I forgot to mention that I have a perfect headbadge to include with this. But who will want the machine now? Or am I just shell-shocked? Let me try to defend it a little further before I start quoting Chief Joseph.

It will always be a lightweight set of tubing, it's not dinged up, and it tracks in a straight line. It does well. It is not quite my Colnago. But it's a goodly-enough percentage of one on the road, in motion. That was no doubt part of the original sales pitch, forty years ago. Even if implicit rather than explicit.

If I appeared to be hyping it, then my face is flushed with shame. It has been, tonight, for the perception, as I doubted myself after I read the words above. What I am, usually, is enthusiastic. But my listing was hasty, I forgot to mention the headbadge, I failed to contextualize the commodity frame thing, I didn't do well. And yes, that paint ain't so great.

This frame needs a rescuer.

If my price is too high, simply say: hey, your price is too high.

And if anyone is still willing to go slumming with Bottecchia, take $50 off my dang price! You'll be flying in the face of fashion, but you'll have a Classic Lightweight.

I no longer have an expectation of finding this frame's next home here, but it's not impossible.
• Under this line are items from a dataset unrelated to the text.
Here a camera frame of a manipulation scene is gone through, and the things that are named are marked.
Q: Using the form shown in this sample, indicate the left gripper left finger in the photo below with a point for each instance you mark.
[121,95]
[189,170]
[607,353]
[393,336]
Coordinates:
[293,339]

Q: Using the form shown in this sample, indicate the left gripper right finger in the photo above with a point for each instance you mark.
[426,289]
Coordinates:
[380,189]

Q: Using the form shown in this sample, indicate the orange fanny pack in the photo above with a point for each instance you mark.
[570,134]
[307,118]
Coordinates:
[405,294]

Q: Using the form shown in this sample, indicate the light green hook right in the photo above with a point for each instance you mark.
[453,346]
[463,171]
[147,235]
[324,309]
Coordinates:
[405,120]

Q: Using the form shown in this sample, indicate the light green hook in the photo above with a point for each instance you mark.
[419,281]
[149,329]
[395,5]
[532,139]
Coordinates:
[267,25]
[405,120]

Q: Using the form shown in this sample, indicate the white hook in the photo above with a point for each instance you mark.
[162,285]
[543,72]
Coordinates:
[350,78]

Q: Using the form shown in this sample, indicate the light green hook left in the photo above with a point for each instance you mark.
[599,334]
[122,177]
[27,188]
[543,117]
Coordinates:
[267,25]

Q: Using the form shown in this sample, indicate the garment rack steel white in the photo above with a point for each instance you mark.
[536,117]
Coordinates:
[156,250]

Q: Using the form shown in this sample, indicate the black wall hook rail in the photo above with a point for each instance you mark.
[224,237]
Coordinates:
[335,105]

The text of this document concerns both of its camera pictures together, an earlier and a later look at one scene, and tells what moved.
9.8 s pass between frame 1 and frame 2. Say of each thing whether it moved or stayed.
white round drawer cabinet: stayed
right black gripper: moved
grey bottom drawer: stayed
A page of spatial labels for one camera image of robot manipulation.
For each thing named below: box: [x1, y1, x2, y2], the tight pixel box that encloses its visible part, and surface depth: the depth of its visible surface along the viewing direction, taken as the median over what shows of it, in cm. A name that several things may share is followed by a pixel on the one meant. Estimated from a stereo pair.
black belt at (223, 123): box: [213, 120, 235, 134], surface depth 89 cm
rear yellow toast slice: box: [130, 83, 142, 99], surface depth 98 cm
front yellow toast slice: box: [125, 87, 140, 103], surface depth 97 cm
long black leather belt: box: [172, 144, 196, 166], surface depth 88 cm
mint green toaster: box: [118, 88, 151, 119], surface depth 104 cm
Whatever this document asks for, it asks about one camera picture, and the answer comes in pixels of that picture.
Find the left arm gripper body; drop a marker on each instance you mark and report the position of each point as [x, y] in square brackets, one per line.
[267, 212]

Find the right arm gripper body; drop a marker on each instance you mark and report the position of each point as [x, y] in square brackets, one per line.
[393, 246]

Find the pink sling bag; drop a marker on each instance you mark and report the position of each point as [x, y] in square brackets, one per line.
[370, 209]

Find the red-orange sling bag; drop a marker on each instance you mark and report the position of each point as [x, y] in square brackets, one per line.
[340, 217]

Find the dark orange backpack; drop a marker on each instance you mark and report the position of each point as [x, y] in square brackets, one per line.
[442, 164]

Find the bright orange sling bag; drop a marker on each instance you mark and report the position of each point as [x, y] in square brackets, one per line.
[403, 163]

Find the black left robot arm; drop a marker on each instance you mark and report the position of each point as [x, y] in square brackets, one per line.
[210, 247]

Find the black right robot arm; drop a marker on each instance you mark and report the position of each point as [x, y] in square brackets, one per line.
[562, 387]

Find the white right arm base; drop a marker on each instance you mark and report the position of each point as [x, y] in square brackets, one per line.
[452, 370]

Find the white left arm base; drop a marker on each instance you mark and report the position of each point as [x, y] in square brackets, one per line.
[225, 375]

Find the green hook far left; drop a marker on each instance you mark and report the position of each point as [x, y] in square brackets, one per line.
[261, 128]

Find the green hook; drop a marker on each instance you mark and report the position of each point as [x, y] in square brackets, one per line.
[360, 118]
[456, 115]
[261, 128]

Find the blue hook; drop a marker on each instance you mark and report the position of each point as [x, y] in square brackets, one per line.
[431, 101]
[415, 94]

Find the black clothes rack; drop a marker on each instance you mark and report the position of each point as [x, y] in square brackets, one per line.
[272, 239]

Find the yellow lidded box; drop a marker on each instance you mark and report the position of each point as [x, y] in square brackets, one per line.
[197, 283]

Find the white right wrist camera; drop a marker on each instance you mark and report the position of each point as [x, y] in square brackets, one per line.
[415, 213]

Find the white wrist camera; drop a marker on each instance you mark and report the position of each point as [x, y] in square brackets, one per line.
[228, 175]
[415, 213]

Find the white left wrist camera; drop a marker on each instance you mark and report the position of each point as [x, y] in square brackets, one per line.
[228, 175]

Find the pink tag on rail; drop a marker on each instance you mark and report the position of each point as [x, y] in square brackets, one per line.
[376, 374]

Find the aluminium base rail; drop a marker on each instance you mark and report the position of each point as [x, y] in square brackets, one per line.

And I'm a bit down, but not out.

Peace and Love to all. I see now that Bottecchia is a flashpoint for Rashomon-like point-of-view entanglements, not all of them set in the present. It has been useful to undergo this experience. No one has been harmed, I trust.

Tom Ward Bonita, California, USA

P.S. If anyone needs me, I'm driving to San Francisco tomorrow and will be out of reach for awhile while doing so. I am playing bass on two gigs in the region over the weekend. I will check e-mail tomorrow night, or friday during the day at the latest. The band plays keeper-of-the-flame, period correct rhythm & blues, circa 1965. Ron Silva & the Monarchs, if you're in the region. Hemlock Tavern downtown, Saturday night. If you arrive on a bike and introduce yourself to me, I'll buy you a beer. If you don't arrive on a bike, maybe you'll buy me one.